» **Exercise instructions**
All lines in the entries below that hold "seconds" make up the answer.

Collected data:
-------------------------
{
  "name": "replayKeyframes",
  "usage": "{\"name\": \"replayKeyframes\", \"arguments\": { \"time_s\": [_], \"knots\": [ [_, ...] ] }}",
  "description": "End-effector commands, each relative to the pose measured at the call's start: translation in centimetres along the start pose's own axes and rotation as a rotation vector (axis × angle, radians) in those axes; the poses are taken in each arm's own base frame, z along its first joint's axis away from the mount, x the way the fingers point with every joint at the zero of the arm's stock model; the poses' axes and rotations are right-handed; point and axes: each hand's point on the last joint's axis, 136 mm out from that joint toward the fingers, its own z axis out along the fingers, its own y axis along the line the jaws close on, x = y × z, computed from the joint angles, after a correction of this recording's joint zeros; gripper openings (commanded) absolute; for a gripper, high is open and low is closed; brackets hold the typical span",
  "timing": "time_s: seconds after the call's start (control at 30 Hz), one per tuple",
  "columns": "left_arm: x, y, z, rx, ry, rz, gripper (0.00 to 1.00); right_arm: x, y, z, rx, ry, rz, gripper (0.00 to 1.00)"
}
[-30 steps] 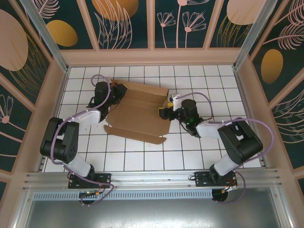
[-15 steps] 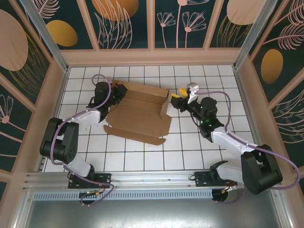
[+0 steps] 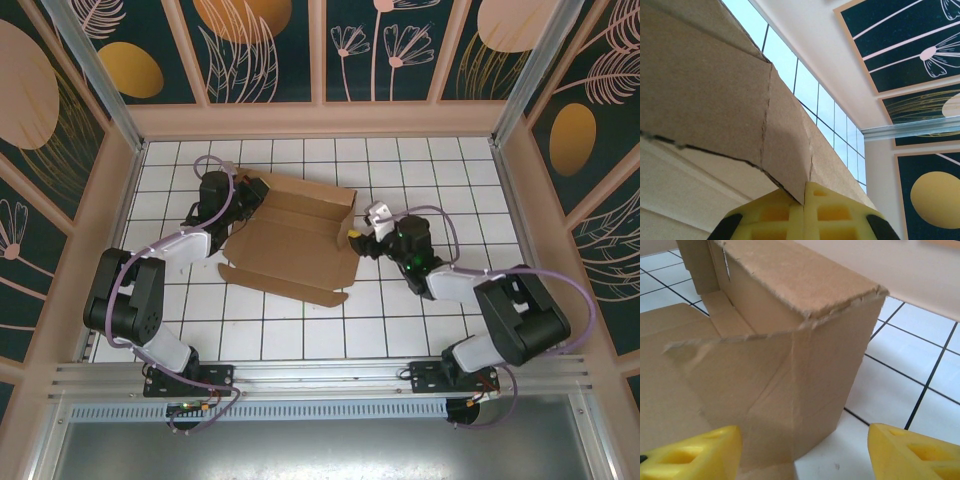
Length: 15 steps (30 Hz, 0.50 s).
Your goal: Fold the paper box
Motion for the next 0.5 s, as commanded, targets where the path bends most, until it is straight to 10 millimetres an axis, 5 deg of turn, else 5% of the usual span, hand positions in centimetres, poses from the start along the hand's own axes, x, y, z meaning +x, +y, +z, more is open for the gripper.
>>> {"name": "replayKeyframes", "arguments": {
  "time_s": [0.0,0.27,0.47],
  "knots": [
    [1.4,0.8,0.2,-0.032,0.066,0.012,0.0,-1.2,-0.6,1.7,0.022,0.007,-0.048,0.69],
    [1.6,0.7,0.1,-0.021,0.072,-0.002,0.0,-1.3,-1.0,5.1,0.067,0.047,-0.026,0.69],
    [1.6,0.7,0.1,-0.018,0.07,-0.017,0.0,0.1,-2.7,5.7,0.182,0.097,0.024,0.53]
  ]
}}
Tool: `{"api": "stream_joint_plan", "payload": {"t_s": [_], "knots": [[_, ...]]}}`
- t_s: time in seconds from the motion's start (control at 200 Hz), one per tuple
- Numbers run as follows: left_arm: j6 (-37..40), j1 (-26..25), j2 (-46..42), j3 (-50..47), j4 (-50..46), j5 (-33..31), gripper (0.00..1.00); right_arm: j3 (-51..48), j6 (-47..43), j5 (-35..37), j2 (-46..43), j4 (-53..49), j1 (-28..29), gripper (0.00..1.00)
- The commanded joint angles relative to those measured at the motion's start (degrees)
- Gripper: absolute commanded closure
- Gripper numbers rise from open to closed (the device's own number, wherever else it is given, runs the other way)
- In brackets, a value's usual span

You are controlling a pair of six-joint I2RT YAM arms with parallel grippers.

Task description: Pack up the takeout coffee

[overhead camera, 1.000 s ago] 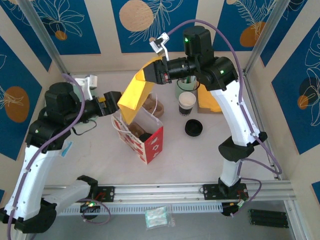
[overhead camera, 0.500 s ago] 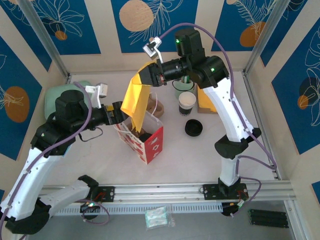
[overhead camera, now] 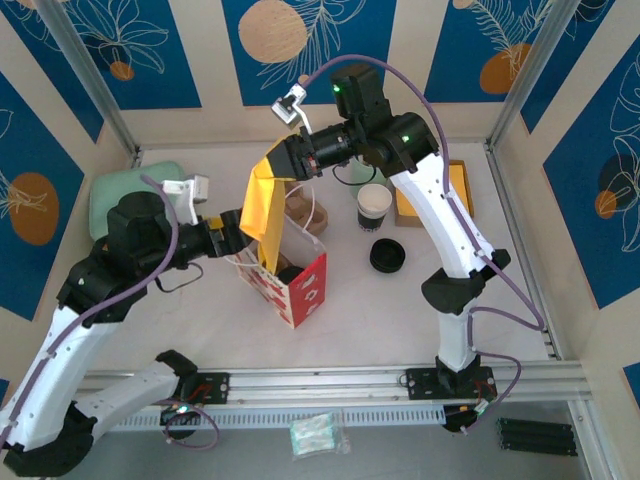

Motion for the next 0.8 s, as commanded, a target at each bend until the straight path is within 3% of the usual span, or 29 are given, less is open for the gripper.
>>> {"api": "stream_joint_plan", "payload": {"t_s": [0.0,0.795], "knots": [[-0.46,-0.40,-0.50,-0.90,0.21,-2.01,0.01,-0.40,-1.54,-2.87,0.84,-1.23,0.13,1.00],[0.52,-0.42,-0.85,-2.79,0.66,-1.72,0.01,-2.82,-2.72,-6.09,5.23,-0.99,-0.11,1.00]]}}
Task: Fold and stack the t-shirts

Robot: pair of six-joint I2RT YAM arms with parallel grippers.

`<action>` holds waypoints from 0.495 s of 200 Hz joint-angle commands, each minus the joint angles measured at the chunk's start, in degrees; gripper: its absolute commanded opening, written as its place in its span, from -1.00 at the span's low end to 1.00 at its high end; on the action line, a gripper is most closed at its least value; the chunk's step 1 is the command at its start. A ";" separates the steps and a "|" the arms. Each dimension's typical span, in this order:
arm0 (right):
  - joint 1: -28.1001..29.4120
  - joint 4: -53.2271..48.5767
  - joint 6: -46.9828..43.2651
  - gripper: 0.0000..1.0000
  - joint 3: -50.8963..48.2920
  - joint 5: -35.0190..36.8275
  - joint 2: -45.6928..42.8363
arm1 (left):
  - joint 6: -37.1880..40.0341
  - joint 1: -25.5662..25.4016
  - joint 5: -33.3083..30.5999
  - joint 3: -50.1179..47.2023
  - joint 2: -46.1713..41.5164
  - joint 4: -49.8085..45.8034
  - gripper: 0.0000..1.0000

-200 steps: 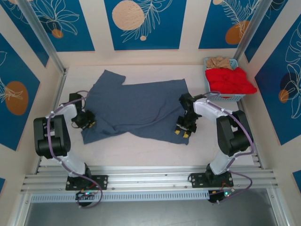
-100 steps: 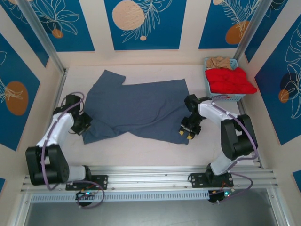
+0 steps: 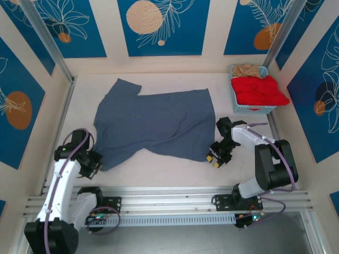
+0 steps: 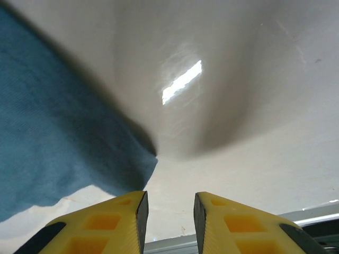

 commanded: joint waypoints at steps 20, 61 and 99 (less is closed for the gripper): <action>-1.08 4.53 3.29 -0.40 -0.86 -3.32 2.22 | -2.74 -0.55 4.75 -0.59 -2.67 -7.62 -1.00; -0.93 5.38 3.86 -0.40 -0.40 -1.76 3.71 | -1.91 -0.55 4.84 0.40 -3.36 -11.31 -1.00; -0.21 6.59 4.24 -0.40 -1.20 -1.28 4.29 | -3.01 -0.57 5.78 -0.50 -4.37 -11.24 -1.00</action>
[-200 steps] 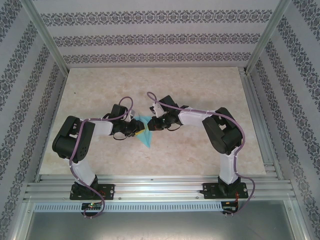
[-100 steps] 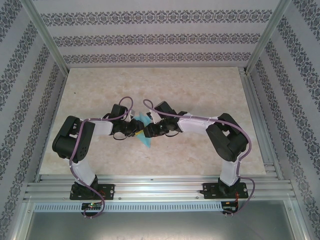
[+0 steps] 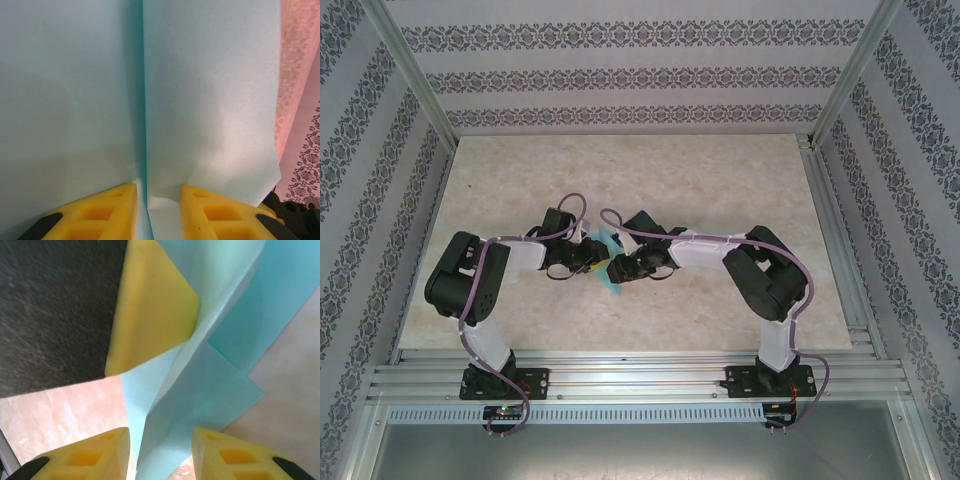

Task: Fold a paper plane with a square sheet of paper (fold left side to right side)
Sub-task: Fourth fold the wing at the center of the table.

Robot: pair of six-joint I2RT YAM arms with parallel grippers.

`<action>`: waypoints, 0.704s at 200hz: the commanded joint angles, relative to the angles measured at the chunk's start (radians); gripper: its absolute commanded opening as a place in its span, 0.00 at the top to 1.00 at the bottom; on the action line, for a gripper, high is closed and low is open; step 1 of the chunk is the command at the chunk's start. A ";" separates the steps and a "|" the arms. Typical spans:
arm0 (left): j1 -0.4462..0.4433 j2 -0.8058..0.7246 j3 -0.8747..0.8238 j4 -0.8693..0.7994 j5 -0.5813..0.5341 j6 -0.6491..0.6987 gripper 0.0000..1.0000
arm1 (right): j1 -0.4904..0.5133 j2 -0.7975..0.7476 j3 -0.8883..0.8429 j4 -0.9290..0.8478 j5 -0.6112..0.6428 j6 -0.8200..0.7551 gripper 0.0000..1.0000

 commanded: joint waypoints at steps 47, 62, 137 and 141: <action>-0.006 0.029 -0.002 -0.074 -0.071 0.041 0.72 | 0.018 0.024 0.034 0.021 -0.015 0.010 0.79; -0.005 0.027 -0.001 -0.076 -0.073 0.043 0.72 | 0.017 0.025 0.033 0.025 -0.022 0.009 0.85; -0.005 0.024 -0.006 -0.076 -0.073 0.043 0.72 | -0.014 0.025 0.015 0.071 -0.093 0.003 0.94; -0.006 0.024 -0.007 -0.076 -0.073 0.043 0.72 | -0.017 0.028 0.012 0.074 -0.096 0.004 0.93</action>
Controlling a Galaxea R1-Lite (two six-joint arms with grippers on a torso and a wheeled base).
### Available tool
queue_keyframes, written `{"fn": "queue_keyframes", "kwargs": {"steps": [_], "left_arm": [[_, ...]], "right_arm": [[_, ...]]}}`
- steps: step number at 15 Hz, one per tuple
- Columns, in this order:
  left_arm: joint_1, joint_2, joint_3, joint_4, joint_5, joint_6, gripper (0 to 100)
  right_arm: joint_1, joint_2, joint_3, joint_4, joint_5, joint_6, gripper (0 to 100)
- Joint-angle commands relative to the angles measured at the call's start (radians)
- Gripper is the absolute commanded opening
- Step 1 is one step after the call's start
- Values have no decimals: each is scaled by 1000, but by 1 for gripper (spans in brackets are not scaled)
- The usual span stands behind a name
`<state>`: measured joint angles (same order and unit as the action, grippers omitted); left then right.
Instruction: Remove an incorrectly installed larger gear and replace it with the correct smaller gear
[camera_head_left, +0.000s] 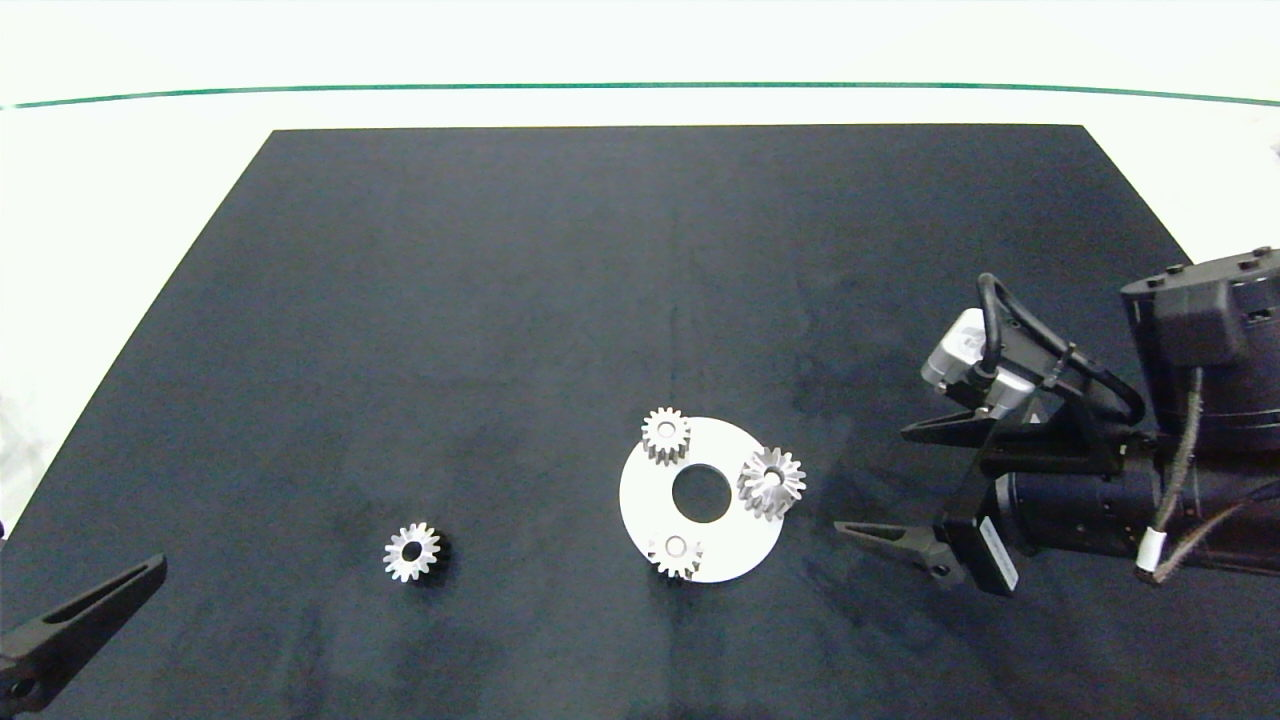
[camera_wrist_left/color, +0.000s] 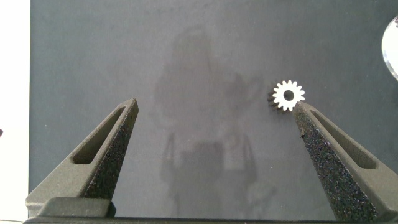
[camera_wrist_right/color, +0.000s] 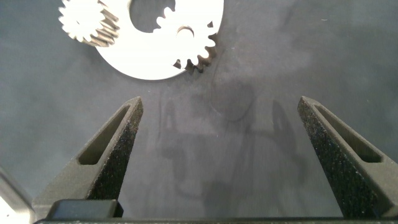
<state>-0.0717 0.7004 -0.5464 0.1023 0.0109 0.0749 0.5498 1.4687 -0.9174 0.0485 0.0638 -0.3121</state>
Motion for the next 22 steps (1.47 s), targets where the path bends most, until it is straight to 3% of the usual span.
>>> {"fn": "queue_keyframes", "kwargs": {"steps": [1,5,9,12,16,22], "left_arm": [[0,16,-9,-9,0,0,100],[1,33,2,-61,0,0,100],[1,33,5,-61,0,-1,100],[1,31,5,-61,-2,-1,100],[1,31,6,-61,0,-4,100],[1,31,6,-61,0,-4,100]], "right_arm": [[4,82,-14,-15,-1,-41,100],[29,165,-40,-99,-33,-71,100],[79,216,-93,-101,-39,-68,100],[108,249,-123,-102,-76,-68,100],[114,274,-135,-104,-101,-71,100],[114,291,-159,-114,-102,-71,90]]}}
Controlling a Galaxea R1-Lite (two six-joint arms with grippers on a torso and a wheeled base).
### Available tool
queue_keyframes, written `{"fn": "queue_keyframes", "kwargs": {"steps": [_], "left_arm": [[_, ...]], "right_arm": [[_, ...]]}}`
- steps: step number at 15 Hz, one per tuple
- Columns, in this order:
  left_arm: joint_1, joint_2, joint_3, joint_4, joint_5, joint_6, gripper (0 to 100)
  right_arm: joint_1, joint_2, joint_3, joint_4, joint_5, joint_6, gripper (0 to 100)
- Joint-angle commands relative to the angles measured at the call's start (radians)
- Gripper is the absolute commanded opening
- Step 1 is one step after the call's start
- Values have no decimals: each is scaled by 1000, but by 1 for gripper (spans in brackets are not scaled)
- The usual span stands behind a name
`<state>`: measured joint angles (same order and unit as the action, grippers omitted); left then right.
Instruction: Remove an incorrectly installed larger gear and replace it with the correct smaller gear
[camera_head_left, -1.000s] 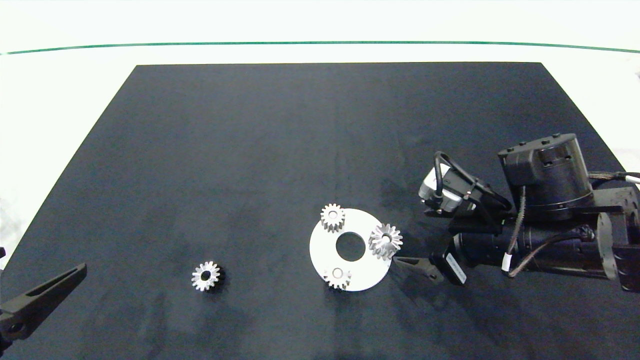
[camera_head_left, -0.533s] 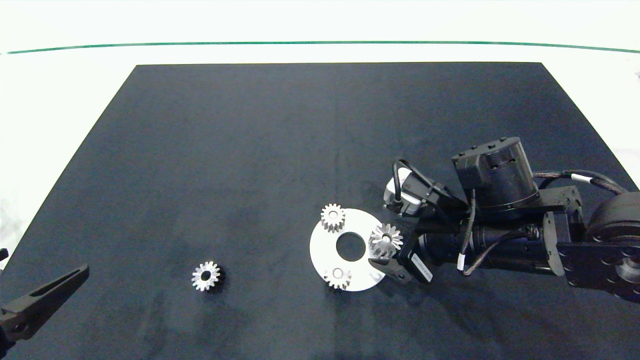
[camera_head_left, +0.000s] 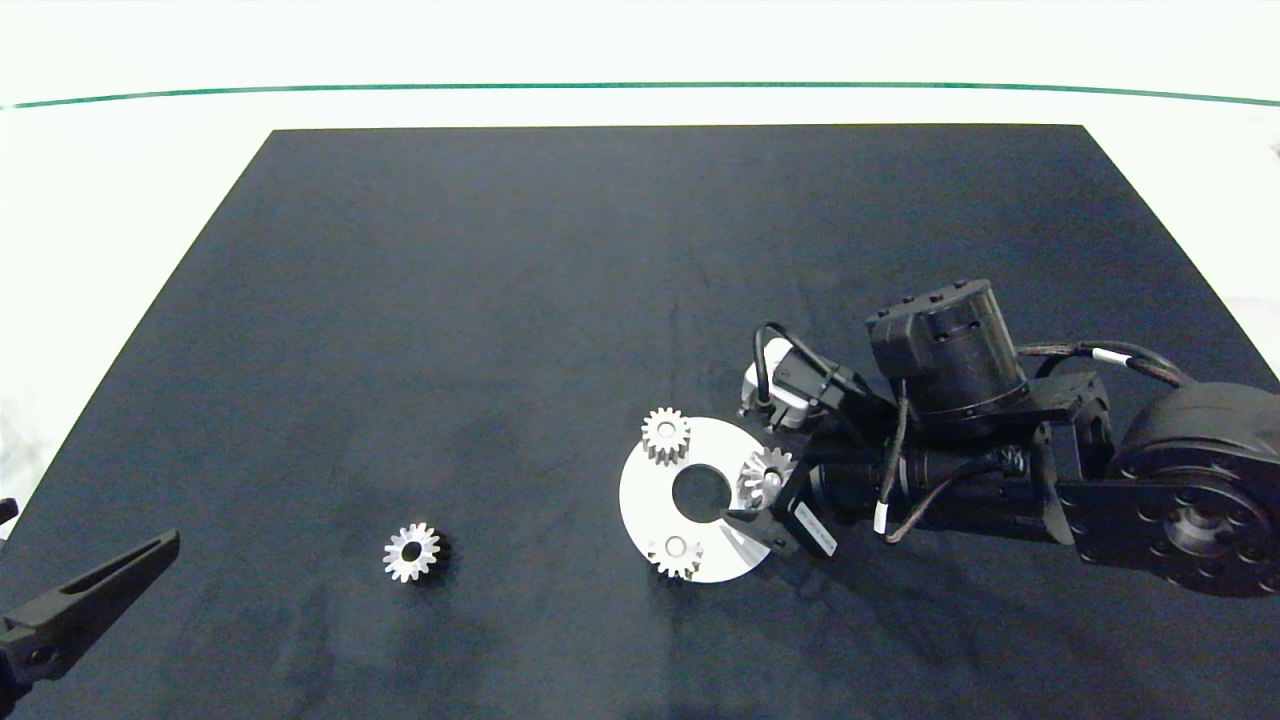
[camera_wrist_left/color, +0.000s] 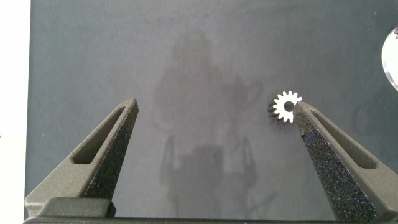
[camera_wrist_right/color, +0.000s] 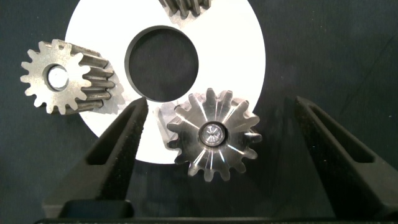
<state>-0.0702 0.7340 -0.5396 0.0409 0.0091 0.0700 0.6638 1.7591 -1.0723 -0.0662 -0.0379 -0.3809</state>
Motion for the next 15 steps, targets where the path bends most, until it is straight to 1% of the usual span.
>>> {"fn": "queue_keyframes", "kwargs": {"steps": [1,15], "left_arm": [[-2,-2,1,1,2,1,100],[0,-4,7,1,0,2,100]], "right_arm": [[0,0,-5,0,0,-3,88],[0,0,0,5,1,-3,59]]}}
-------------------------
» **Completed task**
  "timing": "time_s: seconds after the call's start (control at 30 Hz), one per tuple",
- t_s: time in seconds from the motion's start (control at 200 Hz), one per tuple

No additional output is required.